Required action: Pull each line containing "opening" out of the data and copy it.
++++ Provided data ++++
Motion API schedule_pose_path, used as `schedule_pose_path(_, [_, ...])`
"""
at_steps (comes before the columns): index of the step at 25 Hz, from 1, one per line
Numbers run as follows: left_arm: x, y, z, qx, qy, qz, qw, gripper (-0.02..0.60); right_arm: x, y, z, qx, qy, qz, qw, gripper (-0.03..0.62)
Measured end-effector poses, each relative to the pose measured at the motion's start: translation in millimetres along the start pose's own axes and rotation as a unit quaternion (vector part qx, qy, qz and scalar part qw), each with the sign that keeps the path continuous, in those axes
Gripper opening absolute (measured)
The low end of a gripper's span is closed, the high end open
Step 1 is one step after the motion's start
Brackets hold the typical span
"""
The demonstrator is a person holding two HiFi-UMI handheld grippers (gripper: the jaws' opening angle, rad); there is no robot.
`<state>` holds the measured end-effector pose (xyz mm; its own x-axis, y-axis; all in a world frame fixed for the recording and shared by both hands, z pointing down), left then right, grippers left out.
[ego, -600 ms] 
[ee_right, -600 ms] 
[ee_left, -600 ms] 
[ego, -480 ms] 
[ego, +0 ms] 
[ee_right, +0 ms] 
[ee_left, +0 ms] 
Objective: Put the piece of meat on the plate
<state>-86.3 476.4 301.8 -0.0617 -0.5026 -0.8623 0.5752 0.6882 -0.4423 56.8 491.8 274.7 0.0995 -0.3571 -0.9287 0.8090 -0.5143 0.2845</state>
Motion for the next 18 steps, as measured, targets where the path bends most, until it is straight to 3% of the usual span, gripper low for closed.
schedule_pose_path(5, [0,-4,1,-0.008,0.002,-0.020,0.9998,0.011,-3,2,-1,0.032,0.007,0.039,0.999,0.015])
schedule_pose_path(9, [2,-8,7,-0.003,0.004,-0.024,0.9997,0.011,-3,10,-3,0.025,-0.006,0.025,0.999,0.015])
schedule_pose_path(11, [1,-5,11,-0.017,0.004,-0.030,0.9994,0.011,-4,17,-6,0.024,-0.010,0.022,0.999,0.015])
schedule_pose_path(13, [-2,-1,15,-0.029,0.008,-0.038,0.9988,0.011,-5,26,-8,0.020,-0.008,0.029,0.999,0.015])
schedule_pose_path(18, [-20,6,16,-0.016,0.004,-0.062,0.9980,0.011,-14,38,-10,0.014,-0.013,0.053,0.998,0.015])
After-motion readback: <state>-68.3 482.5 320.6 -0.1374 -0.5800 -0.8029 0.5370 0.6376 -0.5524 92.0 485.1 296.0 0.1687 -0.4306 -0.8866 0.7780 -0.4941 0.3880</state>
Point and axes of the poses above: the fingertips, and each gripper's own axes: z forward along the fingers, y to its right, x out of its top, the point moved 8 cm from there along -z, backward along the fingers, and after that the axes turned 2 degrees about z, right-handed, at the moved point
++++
Answer section:
Gripper opening absolute (measured)
The demonstrator is a person holding two HiFi-UMI handheld grippers (gripper: the jaws' opening angle, rad); there is no robot.

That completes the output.